Given material
·····

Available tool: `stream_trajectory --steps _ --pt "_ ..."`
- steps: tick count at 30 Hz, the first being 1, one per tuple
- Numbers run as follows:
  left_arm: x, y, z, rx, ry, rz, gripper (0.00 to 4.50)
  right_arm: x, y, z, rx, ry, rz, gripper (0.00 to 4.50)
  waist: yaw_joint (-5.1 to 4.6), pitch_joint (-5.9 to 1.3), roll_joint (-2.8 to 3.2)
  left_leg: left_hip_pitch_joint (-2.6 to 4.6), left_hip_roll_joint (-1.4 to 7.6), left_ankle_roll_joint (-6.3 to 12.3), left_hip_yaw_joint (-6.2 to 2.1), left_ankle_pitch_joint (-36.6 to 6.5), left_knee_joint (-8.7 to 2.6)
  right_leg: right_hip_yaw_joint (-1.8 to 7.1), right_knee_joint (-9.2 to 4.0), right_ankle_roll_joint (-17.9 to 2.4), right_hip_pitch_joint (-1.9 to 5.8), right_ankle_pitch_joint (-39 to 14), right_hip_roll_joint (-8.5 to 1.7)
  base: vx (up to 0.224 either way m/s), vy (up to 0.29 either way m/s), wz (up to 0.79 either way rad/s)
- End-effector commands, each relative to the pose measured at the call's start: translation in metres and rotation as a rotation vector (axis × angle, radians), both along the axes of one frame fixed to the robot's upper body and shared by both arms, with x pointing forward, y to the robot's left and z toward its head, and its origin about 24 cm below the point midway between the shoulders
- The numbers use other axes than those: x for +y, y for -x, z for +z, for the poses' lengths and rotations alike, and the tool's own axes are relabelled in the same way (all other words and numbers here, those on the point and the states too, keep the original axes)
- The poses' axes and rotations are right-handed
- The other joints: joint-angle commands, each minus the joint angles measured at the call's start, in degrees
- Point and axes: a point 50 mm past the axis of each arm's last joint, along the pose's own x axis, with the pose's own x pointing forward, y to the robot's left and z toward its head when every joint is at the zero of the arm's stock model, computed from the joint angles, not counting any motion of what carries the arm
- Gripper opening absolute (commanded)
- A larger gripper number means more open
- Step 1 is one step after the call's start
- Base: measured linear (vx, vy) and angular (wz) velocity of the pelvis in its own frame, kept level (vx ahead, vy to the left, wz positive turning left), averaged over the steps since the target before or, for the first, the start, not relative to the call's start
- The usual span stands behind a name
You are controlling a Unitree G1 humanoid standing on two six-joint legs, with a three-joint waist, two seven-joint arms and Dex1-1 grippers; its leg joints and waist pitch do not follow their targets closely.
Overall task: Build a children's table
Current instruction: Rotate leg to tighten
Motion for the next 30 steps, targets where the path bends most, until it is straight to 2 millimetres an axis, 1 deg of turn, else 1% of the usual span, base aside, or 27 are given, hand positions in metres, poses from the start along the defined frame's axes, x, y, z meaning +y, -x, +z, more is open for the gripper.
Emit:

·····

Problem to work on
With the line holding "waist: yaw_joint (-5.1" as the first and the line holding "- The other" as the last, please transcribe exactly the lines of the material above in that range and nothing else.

Solution for this task
  waist: yaw_joint (-5.1 to 4.6), pitch_joint (-5.9 to 1.3), roll_joint (-2.8 to 3.2)
  left_leg: left_hip_pitch_joint (-2.6 to 4.6), left_hip_roll_joint (-1.4 to 7.6), left_ankle_roll_joint (-6.3 to 12.3), left_hip_yaw_joint (-6.2 to 2.1), left_ankle_pitch_joint (-36.6 to 6.5), left_knee_joint (-8.7 to 2.6)
  right_leg: right_hip_yaw_joint (-1.8 to 7.1), right_knee_joint (-9.2 to 4.0), right_ankle_roll_joint (-17.9 to 2.4), right_hip_pitch_joint (-1.9 to 5.8), right_ankle_pitch_joint (-39 to 14), right_hip_roll_joint (-8.5 to 1.7)
  base: vx (up to 0.224 either way m/s), vy (up to 0.29 either way m/s), wz (up to 0.79 either way rad/s)
- End-effector commands, each relative to the pose measured at the call's start: translation in metres and rotation as a rotation vector (axis × angle, radians), both along the axes of one frame fixed to the robot's upper body and shared by both arms, with x pointing forward, y to the robot's left and z toward its head, and its origin about 24 cm below the point midway between the shoulders
- The numbers use other axes than those: x for +y, y for -x, z for +z, for the poses' lengths and rotations alike, and the tool's own axes are relabelled in the same way (all other words and numbers here, those on the point and the states too, keep the original axes)
- The poses' axes and rotations are right-handed
- The other joints: joint-angle commands, each minus the joint angles measured at the call's start, in degrees

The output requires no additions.